印材天地の決め方

印鑑の天地の決め方

アタリ付きの印材ですと自動的にアタリのあるところを利用して天地を決めます。
アタリなしの印材だとどこを目印に天地を決めているのか?分かりませんよね!?
実は私も彩樺を扱い始めた頃に、何も気にせずに天地を決めていました。
今回は印鑑の天地の決め方について解説いたします。

お客様に教えられました

ある日、お客様からメールで
「天部分にある木目に天地を合わせて欲しかった」
「それって常識じゃないですか」
と言われて困った経験があります。
文字のデザインばかりに気を取られて、全く気に留めなかったことでしたが「確かにそうだよな〜」と考えさせられました。

人によって「好み」や「当たり前」は異なります

それ以来アタリが無い印材の天地決めにも慎重になりました。
こういうトラブルがあってルールを決めましたので、今回は天地決めのルールを紹介させていただきます。
※他店では異なるルールも存在すると思いますので、あくまで天章堂のルールだと思ってください。

アタリについて

まずはアタリについて説明させていただきます。
アタリとは印材のどちらが上(天)なのかを示す目印です。
または指型という言い方もあります。
アタリがあることによって、上下(天地)を確認せずに捺印ができますので認印などでは重宝されています。

当店のおすすめはアタリなしです

利便性だけを考えればアタリ付きの方が良いと思われる方も多いと思いますが、
当店は実印・銀行印には基本的にアタリ付きをおすすめしておりません。
理由としては、天地が分からないので、大事な契約の時に捺印前に少し間が持てることが挙げられます。
本当にこの契約をして良いのか?捺印前に少しでも考え直せる間が必要だと思っていることが理由です。
また、迷信っぽいですが大事な印鑑は自分の分身だから、その体に傷をつけることを好まないお客さまが一定数以上いることも挙げられます。
いずれにしましても天地がわかるように天シールを貼らせていただきますので、
天地が分からないってことはありませんのでご安心ください。

アタリ付き印材は、下の画像のように側面に凹みがあります。
この凹みがある箇所を上(天)にして、その逆を下(地)にして印面を仕上げて行きます。
1)当店では、本柘・彩樺・黒水牛でアタリ付き印材をご用意しております。
2)象牙・オランダ水牛・天然黒水牛・宝石印各種にはアタリ付きはご用意ありません。
3)チタン印各種は、アタリスワロフスキーを埋め込みます。 詳しくはこちら https://www.tenshoudo.jp/blog/?p=309

本柘アタリ付き
画像は本柘ですが、アタリ付きの見本です。
本柘 アタリなし
こちらはアタリ付きではなく、天シールです。

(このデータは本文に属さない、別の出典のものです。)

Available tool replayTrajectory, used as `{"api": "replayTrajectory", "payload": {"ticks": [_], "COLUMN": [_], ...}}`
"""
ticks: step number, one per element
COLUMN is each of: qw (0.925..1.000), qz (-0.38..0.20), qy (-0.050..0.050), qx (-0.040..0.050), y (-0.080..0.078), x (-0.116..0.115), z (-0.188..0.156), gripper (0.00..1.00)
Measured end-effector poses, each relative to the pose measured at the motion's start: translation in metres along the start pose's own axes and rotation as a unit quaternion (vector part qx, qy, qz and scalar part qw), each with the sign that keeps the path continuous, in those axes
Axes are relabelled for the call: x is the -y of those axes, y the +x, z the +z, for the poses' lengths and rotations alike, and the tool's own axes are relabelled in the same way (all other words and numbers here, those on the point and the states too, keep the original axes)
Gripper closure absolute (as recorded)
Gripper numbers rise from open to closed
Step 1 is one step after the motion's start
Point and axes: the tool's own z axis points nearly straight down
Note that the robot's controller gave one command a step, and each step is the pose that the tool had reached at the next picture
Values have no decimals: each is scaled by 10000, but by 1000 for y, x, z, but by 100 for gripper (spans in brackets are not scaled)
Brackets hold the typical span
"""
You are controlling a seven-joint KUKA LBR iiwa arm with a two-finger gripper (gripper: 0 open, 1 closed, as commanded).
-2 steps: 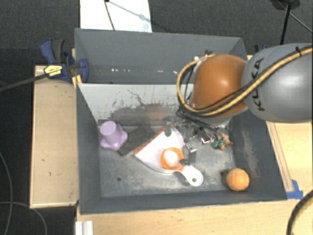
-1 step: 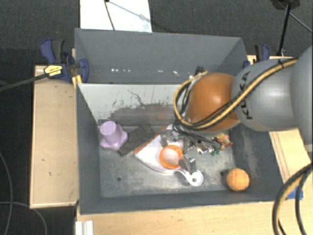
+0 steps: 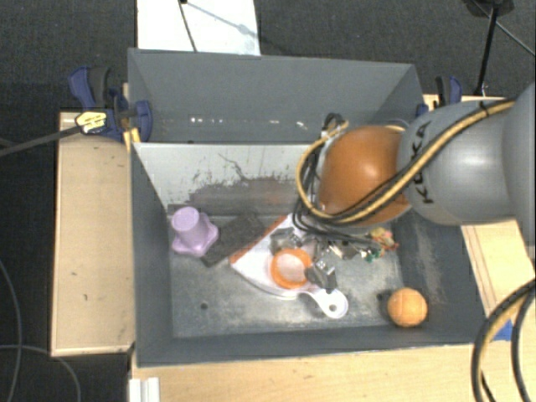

アタリ無しを選ぶとこのような形で納めます。


天(上)の決め方

前置きが長くなってしまいましたが、本題です。
本柘・彩樺に関しては、印材の天部分にある木目で天地を決めます。
木目が縦になっているどちらかを天(上)にします。
側面に年輪のような模様がある場合や目印になりそうな木目がある場合もありますが、あくまで天部分の木目で決定します。

天部分
天部分の木目で上の画像の通りに、天地(上下)を決めます。
側面部分
側面の模様では天地は決めません。

オランダ水牛・天然黒水牛ですと側面や天部分に模様がありますので、そちらを利用します。
優先順位は①側面の模様→②天部分の模様→③天部分の芯がある場所の順で、①で良い模様があれば即決定です。

オランダ水牛 側面
こういう模様があるとベストです。
オランダ水牛 天部分
見本はあまり模様が目立ちませんが、こういう模様を目印にします。
芯
側面・天部分に模様が無い場合は↑のような芯の位置で決めます。

まとめ

この説明で適当に天地(上下)を決めているわけではないと分かっていただけたと思います。
全部アタリ付きにしてしまえば、考える必要もない話ですが、実印・銀行印はアタリなしをおすすめしている立場上考えざるを得ません汗
認印はアタリ有り・実印と銀行印はアタリなしがやっぱりしっくりきます←しつこくてすみません!
後日談ですが、最初に紹介したお客さまは納期に余裕があったので、印材を送ってもらい彫り直しさせていただきました。